▶ How to complete this task:
Report every line below that holds the word "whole".

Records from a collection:
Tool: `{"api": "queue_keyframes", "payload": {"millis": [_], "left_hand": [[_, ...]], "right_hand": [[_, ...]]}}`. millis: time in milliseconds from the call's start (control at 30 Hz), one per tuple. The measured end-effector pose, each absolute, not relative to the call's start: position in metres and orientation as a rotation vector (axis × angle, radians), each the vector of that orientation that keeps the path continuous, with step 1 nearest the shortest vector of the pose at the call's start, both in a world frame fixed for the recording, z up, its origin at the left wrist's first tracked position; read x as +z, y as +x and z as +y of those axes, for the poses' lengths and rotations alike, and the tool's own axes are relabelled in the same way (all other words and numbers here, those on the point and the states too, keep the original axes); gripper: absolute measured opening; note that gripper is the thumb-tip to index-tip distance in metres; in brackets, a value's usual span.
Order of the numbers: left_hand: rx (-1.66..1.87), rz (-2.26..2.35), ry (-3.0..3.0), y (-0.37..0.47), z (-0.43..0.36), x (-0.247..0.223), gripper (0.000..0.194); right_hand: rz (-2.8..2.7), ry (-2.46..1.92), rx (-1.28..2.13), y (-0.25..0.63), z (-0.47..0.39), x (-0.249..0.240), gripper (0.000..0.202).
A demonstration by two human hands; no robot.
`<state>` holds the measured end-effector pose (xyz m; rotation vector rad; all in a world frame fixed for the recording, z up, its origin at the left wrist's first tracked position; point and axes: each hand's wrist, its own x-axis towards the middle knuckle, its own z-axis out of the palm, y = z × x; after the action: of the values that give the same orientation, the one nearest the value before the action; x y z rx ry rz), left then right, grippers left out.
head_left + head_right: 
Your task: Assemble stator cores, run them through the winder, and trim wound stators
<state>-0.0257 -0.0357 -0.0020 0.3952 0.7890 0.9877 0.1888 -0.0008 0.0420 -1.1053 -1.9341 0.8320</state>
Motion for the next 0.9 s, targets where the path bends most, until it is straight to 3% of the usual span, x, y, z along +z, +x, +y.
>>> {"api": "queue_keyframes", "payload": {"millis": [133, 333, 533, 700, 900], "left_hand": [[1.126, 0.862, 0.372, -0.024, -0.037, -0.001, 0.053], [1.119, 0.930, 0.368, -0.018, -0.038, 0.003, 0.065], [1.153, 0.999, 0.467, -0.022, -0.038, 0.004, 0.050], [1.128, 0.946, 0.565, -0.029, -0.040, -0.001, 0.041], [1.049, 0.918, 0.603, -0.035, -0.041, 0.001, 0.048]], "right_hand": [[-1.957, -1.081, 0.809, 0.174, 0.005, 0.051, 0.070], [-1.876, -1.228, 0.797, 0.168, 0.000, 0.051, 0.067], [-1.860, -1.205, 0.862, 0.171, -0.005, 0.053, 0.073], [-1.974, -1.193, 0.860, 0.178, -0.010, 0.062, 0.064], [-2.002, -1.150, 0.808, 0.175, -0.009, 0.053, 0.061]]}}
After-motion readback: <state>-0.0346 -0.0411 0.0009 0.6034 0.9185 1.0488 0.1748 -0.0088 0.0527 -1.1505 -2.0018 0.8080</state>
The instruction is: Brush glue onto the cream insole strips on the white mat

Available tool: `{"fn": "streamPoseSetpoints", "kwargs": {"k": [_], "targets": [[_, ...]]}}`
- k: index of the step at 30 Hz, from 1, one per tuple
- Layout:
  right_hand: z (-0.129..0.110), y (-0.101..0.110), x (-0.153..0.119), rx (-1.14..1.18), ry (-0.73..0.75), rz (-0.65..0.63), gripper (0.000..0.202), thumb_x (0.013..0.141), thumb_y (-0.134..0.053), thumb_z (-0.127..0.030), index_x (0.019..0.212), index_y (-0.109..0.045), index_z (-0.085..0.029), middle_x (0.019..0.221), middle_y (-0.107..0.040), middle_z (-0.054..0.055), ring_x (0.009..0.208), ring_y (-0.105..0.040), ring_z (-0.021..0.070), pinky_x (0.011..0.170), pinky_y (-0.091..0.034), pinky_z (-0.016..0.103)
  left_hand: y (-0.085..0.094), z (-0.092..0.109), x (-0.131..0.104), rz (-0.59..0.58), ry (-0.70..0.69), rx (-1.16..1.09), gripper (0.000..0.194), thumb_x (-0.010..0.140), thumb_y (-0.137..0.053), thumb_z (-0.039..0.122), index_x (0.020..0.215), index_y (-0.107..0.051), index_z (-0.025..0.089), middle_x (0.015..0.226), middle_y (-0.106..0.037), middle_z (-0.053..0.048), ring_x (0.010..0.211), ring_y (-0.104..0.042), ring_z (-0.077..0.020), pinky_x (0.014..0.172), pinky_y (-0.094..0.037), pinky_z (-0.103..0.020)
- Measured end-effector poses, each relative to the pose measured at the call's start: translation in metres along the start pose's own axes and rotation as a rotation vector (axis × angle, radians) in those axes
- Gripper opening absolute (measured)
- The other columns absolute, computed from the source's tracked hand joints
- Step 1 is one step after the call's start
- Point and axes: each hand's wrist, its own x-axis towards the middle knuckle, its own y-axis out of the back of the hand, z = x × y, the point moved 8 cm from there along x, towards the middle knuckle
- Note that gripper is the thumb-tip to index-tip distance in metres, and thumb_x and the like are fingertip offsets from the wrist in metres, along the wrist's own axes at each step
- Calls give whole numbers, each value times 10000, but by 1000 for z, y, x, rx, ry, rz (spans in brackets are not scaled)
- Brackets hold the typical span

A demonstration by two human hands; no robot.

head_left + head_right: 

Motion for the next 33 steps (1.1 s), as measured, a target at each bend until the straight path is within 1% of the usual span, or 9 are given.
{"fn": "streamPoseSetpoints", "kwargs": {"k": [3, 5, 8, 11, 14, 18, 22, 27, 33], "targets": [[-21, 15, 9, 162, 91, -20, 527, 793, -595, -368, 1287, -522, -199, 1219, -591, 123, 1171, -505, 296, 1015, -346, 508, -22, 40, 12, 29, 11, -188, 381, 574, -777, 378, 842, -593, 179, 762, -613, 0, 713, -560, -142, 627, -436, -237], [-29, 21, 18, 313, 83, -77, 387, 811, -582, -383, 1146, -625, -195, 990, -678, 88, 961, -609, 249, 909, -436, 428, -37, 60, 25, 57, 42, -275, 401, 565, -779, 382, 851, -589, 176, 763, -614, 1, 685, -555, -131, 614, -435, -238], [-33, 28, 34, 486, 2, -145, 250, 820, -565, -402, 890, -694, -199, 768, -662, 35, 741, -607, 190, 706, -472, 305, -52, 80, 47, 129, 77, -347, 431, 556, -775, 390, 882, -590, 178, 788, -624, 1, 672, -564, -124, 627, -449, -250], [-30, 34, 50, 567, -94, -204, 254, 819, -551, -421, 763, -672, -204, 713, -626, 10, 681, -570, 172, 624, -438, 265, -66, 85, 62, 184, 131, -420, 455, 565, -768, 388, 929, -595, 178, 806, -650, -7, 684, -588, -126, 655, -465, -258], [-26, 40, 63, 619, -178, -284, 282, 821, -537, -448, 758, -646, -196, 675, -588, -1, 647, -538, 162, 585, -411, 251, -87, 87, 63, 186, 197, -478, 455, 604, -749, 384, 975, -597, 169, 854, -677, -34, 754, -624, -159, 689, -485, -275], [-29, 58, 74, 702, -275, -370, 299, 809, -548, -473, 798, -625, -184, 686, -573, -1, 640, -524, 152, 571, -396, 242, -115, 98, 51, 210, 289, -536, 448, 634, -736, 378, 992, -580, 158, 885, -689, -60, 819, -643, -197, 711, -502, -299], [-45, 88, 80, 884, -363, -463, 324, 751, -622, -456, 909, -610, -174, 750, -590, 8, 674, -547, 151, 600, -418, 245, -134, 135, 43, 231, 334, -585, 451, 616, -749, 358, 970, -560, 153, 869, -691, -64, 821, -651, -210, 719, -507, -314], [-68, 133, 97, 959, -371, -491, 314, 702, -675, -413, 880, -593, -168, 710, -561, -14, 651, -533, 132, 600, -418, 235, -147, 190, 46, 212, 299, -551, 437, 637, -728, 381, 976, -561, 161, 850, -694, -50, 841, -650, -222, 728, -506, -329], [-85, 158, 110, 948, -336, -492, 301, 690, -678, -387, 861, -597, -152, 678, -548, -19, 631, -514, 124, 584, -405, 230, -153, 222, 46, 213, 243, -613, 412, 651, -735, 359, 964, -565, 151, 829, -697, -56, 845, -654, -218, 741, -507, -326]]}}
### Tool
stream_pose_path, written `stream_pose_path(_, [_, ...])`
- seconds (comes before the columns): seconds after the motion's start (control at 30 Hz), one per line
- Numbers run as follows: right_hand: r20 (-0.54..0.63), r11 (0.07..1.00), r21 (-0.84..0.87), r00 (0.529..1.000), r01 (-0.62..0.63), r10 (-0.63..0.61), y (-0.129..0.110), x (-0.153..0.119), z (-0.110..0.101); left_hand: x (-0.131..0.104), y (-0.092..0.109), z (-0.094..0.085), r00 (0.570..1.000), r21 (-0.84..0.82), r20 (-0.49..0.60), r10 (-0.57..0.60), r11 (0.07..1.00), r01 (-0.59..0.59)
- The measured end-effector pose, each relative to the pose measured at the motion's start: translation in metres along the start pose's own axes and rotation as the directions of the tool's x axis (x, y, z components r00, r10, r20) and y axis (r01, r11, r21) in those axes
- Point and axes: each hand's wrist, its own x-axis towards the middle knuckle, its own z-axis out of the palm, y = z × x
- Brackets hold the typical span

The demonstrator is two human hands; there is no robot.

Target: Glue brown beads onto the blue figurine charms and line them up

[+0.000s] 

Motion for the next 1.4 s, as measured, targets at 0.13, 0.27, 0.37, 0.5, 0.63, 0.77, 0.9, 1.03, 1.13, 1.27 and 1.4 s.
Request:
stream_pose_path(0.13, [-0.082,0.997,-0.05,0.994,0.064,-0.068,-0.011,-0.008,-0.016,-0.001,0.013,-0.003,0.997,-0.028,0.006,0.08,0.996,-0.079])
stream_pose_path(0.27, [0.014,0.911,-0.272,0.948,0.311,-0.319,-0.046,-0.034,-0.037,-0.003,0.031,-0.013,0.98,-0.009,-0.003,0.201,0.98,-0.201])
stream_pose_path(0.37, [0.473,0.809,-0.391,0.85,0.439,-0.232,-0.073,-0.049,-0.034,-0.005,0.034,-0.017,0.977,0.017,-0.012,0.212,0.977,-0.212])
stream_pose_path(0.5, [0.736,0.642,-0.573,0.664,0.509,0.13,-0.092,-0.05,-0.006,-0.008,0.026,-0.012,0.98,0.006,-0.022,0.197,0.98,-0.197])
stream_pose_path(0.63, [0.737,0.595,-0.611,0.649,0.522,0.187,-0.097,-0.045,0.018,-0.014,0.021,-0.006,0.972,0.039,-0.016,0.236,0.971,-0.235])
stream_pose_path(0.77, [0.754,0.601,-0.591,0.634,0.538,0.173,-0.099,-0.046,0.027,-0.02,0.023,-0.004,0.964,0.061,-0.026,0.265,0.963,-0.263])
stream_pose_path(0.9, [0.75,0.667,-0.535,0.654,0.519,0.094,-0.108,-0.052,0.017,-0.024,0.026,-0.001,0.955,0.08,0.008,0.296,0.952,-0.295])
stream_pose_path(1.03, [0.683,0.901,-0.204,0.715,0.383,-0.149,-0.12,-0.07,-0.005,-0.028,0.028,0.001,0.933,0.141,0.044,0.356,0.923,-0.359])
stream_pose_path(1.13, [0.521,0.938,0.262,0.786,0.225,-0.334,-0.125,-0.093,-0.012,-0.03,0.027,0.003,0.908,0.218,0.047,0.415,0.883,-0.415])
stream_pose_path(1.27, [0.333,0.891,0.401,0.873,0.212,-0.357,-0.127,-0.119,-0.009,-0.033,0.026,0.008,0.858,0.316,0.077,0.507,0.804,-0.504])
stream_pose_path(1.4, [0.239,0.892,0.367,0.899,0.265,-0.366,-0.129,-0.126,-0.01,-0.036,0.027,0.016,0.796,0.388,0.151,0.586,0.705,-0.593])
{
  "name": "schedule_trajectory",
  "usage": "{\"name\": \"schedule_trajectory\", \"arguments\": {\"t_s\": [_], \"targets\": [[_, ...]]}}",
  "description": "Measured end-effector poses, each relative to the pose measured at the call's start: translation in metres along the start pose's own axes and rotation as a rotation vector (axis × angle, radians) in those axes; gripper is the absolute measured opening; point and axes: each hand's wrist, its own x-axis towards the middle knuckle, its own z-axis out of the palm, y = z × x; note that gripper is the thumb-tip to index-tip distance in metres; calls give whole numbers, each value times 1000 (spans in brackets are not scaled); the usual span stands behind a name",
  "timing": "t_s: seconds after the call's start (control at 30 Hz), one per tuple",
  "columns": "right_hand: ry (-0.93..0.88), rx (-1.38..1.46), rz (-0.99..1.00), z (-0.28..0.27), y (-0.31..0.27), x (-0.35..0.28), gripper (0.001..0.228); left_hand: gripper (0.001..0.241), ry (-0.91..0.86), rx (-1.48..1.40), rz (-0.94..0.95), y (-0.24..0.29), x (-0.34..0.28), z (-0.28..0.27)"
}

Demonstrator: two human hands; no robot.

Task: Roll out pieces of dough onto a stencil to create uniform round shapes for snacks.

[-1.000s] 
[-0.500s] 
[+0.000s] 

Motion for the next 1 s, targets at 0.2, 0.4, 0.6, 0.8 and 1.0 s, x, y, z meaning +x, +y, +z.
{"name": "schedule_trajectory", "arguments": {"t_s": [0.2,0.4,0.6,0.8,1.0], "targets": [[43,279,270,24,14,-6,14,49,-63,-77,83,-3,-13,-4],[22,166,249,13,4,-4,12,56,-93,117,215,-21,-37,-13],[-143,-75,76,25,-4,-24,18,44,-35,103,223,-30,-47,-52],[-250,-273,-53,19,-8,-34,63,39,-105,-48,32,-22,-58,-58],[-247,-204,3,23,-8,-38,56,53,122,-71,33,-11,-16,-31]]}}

▶ Completed task:
- Calls give whole numbers, each value times 10000, but by 1000 for z, y, x, rx, ry, rz (spans in brackets are not scaled)
  "description": "Measured end-effector poses, each relative to the pose measured at the call's start: translation in metres along the start pose's own axes and rotation as a rotation vector (axis × angle, radians) in those axes; gripper is the absolute measured opening; point and axes: each hand's wrist, its own x-axis towards the middle knuckle, its own z-axis out of the palm, y = z × x; note that gripper is the thumb-tip to index-tip distance in metres; calls give whole numbers, each value times 1000 (spans in brackets are not scaled); the usual span stands behind a name",

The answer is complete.